WORK ITEM - Find all lines with the word "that" in the material, then copy them.

DATA BLOCK -

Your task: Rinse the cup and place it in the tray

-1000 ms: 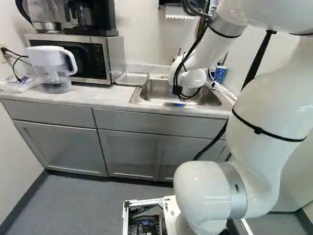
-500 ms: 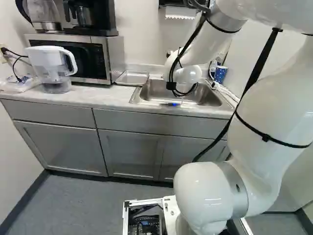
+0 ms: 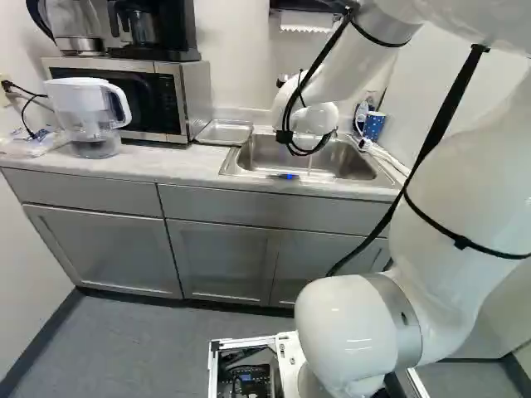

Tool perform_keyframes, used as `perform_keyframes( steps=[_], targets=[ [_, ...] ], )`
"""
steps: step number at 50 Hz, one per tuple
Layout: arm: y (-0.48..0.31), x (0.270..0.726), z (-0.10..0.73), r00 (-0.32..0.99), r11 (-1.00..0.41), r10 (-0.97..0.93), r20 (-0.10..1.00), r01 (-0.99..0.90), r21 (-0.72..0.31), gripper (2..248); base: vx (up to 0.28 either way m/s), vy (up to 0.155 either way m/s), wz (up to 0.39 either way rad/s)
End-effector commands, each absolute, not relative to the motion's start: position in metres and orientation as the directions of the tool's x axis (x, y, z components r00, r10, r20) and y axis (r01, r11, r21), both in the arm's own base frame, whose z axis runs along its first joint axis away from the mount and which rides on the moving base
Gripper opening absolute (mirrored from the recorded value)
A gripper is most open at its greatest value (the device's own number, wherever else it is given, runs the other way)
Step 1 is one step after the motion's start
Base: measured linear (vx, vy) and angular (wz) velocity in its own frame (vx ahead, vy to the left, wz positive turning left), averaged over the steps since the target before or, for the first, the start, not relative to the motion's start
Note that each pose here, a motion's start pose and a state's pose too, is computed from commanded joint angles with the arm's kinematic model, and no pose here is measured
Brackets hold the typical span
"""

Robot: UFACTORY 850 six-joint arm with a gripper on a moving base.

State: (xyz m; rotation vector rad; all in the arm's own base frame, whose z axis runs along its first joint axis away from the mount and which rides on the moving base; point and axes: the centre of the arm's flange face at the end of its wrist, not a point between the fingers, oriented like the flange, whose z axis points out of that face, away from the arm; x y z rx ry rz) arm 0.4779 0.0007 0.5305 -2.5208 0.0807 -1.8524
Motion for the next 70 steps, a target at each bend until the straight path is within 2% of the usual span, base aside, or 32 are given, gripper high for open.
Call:
perform_keyframes(
  steps=[44, 70],
  targets=[
    [0.021, 0.478, 0.568, 0.322, -0.999, -0.038, 0.946, 0.011, -0.044, 125, 0.000, 0.000, 0.000],
    [0.020, 0.474, 0.596, 0.270, -0.999, -0.041, 0.962, 0.013, -0.046, 125, 0.000, 0.000, 0.000]
  ],
)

ANSWER BOX -
Note that each pose here, a motion's start pose and a state's pose too, is computed from commanded joint angles with the arm's kinematic model, and no pose here is measured
State: (xyz m; rotation vector rad; all in the arm's own base frame, whose z axis runs along its first joint axis away from the mount and which rides on the moving base; point and axes: the centre of the arm's flange face at the end of its wrist, not a point between the fingers, oriented like the flange, whose z axis points out of that face, away from the arm; x y z rx ry rz) arm 0.4779 0.0007 0.5305 -2.5208 0.0807 -1.8524

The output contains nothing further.